» Work instructions: In the records below, reproduce exactly the lines from the one containing "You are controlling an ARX" through the one containing "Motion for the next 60", both included, and omit the pictures.

» Given entries:
*-*-*
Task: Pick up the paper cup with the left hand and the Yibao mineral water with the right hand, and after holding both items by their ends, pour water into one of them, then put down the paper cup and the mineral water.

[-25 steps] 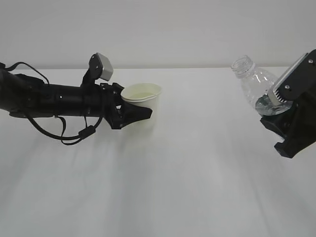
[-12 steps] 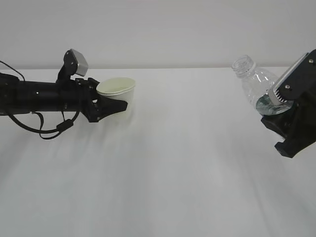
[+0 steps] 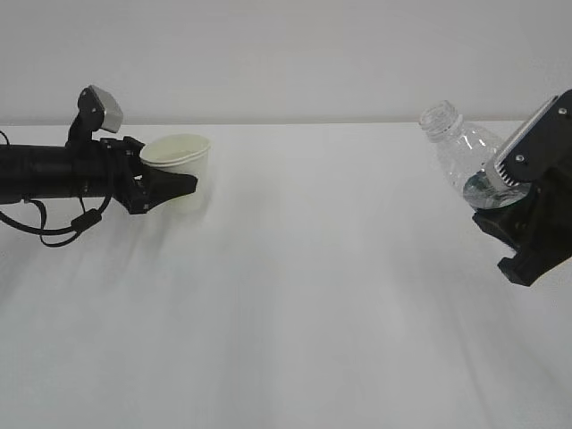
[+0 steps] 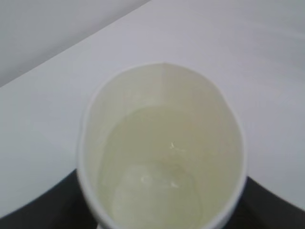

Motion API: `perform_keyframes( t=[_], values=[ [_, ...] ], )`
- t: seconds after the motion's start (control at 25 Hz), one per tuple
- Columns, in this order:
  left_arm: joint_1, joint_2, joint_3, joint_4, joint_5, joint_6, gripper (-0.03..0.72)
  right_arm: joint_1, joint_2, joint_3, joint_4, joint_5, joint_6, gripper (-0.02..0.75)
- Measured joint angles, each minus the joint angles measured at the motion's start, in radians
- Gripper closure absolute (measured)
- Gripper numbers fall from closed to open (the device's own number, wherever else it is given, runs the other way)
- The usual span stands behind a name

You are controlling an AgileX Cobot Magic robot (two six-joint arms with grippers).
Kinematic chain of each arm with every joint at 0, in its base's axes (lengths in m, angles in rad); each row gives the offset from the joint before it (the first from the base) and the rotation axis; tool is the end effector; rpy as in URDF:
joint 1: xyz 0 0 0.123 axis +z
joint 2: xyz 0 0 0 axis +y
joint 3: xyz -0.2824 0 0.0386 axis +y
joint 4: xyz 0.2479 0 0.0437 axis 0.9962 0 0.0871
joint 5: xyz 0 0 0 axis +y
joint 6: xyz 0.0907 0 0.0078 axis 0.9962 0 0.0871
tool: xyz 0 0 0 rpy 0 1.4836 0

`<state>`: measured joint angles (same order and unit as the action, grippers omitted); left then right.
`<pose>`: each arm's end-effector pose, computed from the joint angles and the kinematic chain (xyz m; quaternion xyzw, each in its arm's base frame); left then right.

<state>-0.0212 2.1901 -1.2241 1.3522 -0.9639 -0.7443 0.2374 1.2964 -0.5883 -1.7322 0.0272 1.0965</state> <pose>0.4163 -0.0818 0.1217 0.3933 0.7128 -0.2932 0.5013 0.2452 0.0567 0.2247 -0.3700 0.8075 -0.1025 0.4478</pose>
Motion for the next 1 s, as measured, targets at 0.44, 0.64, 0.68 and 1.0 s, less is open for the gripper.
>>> perform_keyframes(
  t=[0.44,0.64,0.68,1.0],
  values=[
    [0.002,0.005,0.000,-0.066,-0.032,0.063,0.225,0.000,0.000,0.000,-0.014,0.004,0.000,0.309],
    [0.002,0.051,0.000,-0.106,-0.063,0.088,0.225,0.000,0.000,-0.018,-0.017,0.004,0.000,0.309],
    [0.002,0.056,0.000,-0.110,-0.068,0.093,0.225,0.000,0.000,-0.018,-0.019,0.006,0.000,0.309],
    [0.002,0.092,0.000,-0.139,-0.070,0.135,0.225,0.000,0.000,-0.019,-0.022,0.018,0.000,0.309]
  ],
)
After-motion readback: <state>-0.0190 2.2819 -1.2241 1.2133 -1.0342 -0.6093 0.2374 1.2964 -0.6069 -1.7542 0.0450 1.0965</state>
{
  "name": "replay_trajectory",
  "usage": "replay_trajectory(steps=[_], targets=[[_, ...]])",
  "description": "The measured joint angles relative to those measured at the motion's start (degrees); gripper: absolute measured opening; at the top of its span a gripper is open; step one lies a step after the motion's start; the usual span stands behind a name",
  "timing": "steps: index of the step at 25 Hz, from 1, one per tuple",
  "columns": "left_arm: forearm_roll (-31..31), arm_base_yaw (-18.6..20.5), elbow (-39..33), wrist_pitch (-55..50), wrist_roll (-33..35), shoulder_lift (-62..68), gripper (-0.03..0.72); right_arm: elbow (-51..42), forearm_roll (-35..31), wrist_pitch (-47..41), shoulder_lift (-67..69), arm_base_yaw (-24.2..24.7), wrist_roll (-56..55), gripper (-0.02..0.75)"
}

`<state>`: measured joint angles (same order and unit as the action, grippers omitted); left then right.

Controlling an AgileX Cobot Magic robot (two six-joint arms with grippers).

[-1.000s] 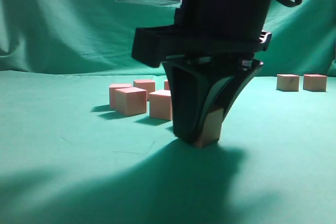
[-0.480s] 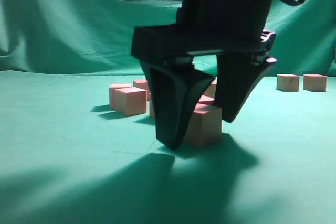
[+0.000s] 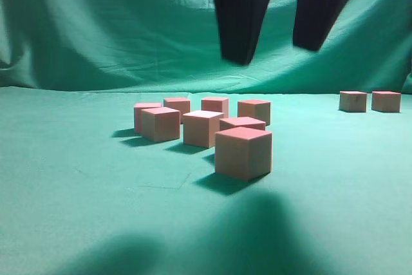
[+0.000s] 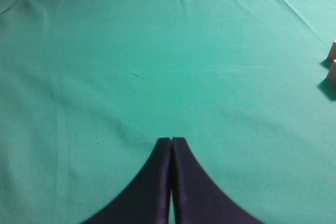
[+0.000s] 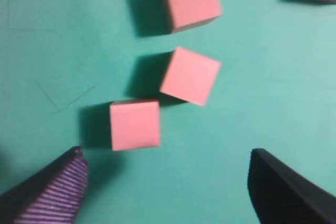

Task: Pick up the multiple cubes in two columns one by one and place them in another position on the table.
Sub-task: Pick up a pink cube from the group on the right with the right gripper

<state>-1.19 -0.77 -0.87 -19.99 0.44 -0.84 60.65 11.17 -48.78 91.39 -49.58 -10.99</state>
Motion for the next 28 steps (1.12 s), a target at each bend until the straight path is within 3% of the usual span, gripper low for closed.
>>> replay_trajectory(steps=[9, 16, 22, 28], targets=[[0.0, 0.0, 0.0, 0.0, 0.0, 0.0, 0.0, 6.65, 12.76, -13.03, -7.06, 2.03, -11.36, 0.568], [0.0, 0.0, 0.0, 0.0, 0.0, 0.0, 0.0, 9.3, 13.93, -13.13, -8.03, 17.75, -12.31, 0.568], [0.0, 0.0, 0.0, 0.0, 0.0, 0.0, 0.0, 10.85, 8.57, -7.63, -7.15, 30.39, -9.75, 0.568], [0.0, 0.0, 0.0, 0.0, 0.0, 0.0, 0.0, 18.96, 1.69, -6.71, 0.18, 37.26, -2.84, 0.568]])
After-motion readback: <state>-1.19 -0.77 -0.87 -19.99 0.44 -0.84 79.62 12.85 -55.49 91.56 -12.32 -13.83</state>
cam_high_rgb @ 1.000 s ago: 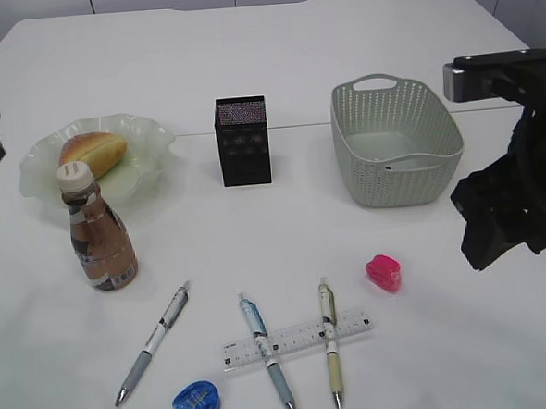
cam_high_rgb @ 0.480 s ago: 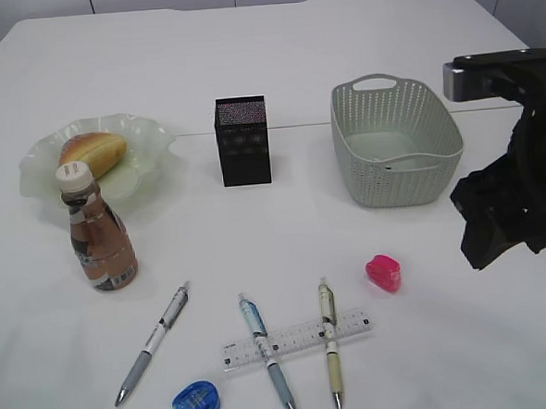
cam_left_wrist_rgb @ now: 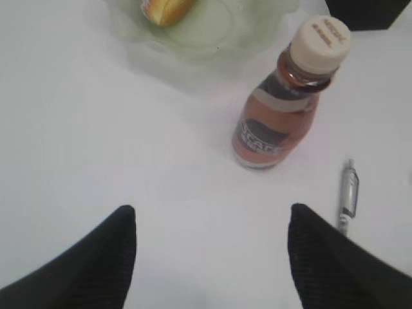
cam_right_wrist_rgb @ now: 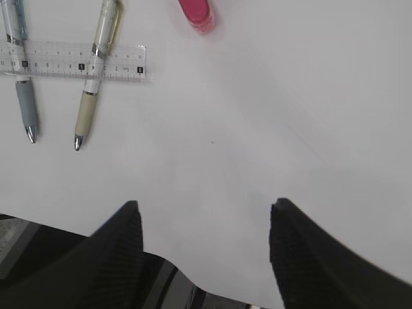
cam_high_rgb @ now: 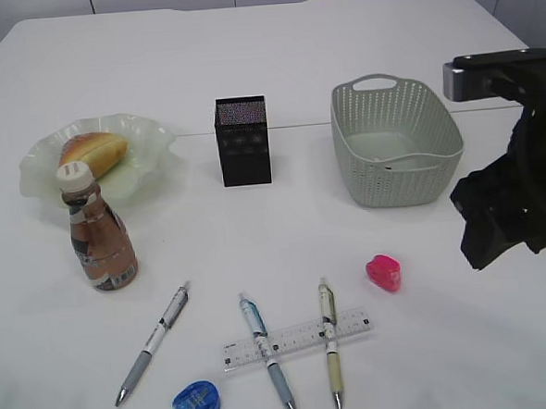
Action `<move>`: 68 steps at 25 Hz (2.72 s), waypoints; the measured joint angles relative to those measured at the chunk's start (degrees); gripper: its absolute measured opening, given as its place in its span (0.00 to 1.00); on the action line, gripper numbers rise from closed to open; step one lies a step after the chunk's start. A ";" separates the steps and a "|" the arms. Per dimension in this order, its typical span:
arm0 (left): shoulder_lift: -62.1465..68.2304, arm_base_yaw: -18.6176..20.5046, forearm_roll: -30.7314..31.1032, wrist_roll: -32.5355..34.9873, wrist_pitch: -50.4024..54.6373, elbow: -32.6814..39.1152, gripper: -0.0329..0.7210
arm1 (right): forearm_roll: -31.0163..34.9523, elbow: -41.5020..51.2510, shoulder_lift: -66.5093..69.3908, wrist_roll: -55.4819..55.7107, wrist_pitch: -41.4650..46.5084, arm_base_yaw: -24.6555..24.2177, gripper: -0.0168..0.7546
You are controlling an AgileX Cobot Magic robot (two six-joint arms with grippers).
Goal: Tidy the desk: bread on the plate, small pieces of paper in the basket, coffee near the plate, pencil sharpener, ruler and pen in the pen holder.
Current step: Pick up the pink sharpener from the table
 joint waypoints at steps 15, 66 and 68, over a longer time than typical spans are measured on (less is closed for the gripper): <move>-0.26 0.00 -0.06 0.00 42.05 -12.96 0.69 | 0.00 -0.69 1.50 -2.90 -2.47 0.00 0.62; -0.26 0.00 -1.73 0.54 40.97 -12.96 0.68 | -2.42 -23.97 41.04 -6.39 -4.36 0.93 0.61; -0.26 0.00 -1.73 0.54 40.97 -12.96 0.68 | -2.42 -23.97 41.36 -6.39 -4.36 0.93 0.61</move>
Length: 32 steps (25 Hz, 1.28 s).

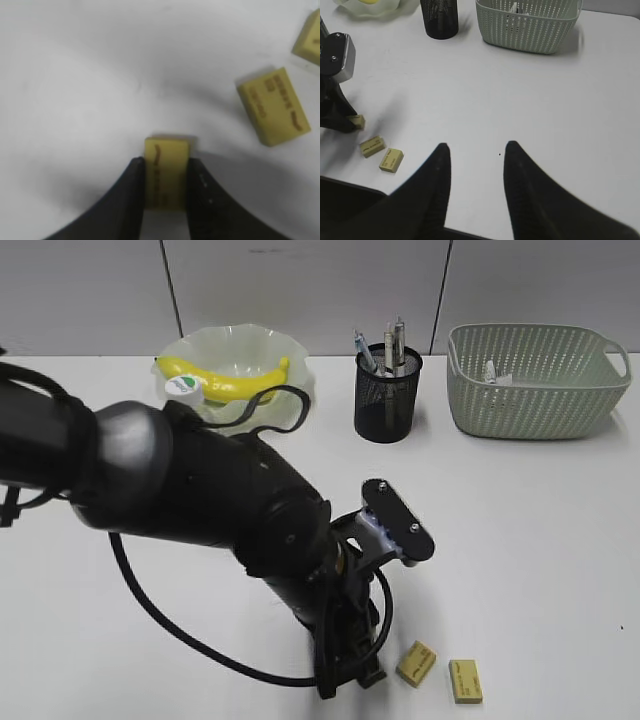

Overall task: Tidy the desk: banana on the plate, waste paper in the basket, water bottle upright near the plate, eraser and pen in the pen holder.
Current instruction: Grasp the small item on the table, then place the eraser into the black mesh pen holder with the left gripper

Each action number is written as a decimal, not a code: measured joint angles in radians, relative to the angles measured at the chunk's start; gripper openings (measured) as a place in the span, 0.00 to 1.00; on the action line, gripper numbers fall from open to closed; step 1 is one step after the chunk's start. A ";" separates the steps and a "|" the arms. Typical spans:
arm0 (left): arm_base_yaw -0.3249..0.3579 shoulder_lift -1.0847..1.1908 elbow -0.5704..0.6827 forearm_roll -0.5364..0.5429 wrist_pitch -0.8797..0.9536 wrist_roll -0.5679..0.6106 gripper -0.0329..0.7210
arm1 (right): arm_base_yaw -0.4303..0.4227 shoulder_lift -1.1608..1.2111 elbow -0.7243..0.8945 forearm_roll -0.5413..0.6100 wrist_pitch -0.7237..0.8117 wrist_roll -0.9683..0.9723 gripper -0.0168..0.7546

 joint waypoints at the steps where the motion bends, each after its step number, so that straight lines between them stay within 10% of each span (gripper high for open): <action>1: 0.001 -0.005 -0.010 0.007 0.001 0.000 0.29 | 0.000 0.000 0.000 0.000 0.000 0.000 0.40; 15: 0.253 0.078 -0.436 0.118 -0.706 0.000 0.29 | 0.000 0.000 0.000 0.000 0.001 0.000 0.40; 25: 0.295 0.333 -0.635 0.076 -0.702 0.000 0.30 | 0.000 0.000 0.000 0.000 0.001 0.000 0.40; 32: 0.303 0.333 -0.641 0.072 -0.677 0.000 0.56 | 0.000 0.000 0.000 0.000 0.001 0.000 0.39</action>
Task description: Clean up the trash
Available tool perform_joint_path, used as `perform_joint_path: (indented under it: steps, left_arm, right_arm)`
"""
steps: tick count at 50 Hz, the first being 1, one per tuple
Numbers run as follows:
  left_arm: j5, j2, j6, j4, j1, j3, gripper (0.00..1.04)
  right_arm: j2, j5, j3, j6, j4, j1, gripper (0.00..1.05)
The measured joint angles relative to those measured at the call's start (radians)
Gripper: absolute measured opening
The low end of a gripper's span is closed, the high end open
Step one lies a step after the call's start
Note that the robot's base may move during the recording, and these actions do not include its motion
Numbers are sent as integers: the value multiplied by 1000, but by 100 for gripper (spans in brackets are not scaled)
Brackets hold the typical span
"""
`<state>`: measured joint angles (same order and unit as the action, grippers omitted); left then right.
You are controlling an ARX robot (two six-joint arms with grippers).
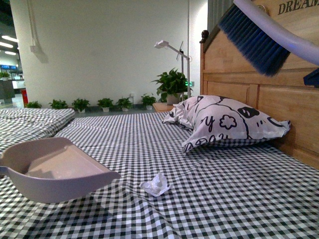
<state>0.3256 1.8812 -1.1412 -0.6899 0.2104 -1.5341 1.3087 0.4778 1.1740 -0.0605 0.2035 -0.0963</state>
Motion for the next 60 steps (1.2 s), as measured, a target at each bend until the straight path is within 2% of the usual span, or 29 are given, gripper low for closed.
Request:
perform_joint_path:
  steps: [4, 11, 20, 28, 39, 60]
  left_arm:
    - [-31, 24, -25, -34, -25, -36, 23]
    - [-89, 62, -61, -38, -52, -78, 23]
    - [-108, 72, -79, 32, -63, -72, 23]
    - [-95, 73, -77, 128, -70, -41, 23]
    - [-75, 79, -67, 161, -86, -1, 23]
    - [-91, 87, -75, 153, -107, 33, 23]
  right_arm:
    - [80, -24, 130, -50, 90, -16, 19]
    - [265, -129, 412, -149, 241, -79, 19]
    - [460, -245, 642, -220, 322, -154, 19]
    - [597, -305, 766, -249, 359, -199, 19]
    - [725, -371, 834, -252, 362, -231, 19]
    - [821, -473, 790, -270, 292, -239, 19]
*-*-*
» Answer area:
You are controlling an ARX robot (two six-joint arms with grippers).
<state>0.3256 1.8812 -1.1412 -0.6899 0.2104 -1.5341 1.3087 0.4778 1.1740 -0.0605 0.2035 -0.0963</state>
Motion for the next 60 steps (1.2 s), as measured, a target at each bend until the straight path is within 2% of the usual span, or 29 are given, gripper low for closed.

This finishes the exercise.